Using "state" as the search string, find the matching lines below and copy them.
------------------------------------
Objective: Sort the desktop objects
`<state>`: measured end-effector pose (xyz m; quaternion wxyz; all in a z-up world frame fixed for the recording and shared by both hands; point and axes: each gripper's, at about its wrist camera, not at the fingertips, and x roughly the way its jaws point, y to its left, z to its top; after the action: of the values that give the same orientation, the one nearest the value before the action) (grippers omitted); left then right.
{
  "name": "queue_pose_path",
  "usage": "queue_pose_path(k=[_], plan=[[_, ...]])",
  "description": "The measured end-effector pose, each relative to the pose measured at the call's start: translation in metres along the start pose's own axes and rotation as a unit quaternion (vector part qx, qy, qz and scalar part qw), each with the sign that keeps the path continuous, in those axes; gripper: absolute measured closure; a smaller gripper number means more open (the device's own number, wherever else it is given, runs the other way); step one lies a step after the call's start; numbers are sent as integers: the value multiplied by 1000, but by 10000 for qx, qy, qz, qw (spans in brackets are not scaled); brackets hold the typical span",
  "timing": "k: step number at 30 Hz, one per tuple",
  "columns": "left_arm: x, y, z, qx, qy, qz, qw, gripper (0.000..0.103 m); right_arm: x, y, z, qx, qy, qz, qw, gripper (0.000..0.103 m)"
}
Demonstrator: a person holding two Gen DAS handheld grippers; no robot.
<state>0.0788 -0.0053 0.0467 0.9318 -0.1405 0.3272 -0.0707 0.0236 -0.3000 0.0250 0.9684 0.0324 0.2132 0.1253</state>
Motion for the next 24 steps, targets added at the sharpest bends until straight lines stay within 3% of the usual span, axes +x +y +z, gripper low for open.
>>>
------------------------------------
EXERCISE SOLUTION:
`<state>`: measured end-effector pose (xyz m; quaternion wxyz; all in a z-up world frame fixed for the recording and shared by both hands; point and axes: each gripper's, at about its wrist camera, not at the fingertips, and x roughly the way its jaws point, y to its left, z to its top; after the action: of the values that give the same orientation, the one nearest the value before the action) (grippers omitted); left then right.
<state>0.0788 -0.0053 0.0467 0.9318 -0.1405 0.3272 -0.0707 0.0236 -0.3000 0.0250 0.9684 0.0324 0.2132 0.1253</state>

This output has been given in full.